Assessment & Research

Recognition of subtle and universal facial expressions in a community-based sample of adults classified with intellectual disability.

Owen et al. (2016) · Journal of intellectual disability research : JIDR 2016
★ The Verdict

Adults with mild-moderate ID in the community struggle markedly to read both subtle and basic facial emotions—target this skill in social programmes.

✓ Read this if BCBAs working with adults with ID in day programs or residential settings.
✗ Skip if Clinicians serving only verbal, high-functioning clients or young children.

01Research in Context

01

What this study did

Nijs et al. (2016) visited adults with mild or moderate intellectual disability in their own day programs. They asked each person to name feelings shown in photos of faces. Some faces showed big, clear emotions. Others showed quiet, subtle emotions like a slight frown or soft kindness.

The team also asked participants to pick which story matched the face. This checked if the adults could read both the face and the social cue.

02

What they found

The adults with ID scored far below adults without disability on every emotion. They missed neutral, compassionate, and angry faces the most. Even happy and sad faces, usually easy, were hard when the expression was slight.

The gap was large and held for both mild and moderate ID levels.

03

How this fits with other research

Ohan et al. (2015) had already pooled earlier papers and saw the same big deficit. S et al. simply moved the test out of the lab and into real life, showing the problem is just as strong in the community.

Shearn et al. (1997) looks like a contradiction at first.
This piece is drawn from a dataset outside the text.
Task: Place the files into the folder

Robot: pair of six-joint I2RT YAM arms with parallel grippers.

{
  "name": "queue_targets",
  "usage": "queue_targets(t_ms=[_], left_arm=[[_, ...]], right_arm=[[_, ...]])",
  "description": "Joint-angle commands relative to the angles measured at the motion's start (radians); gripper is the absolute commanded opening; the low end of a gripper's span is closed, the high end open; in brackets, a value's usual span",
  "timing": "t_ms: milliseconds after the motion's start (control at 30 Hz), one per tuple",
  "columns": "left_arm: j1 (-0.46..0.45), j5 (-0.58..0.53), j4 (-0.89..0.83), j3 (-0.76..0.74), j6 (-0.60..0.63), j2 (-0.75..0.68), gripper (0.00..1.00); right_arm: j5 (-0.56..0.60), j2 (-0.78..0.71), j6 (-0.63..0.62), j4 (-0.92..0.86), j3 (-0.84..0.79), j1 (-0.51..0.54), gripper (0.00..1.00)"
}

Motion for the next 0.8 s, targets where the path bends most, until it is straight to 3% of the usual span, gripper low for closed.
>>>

They found that adults with ID who were less depressed and more socially skilled scored higher on emotion tasks. Their result is positive, while S et al. found a negative result. The difference is focus: J et al. looked inside the ID group and saw mood matters; S et al. compared the whole ID group to typical adults and saw the overall gap remains huge. Both can be true.

Older studies like Repp et al. (1992) and Leung et al. (1998) showed the same impairments in lab settings. S et al. updates the story by proving the deficit still rules once people are out in everyday programs.

04

Why it matters

If you run social-skills groups for adults with ID, do not assume they can read faces. Build in direct teaching of subtle cues like a tight mouth for anger or soft eyes for kindness. Start with clear examples, then fade to slight expressions. Check mood, too—J et al. remind us that depression can make the task even harder. Targeting these micro-skills may help clients keep jobs and friendships in the community.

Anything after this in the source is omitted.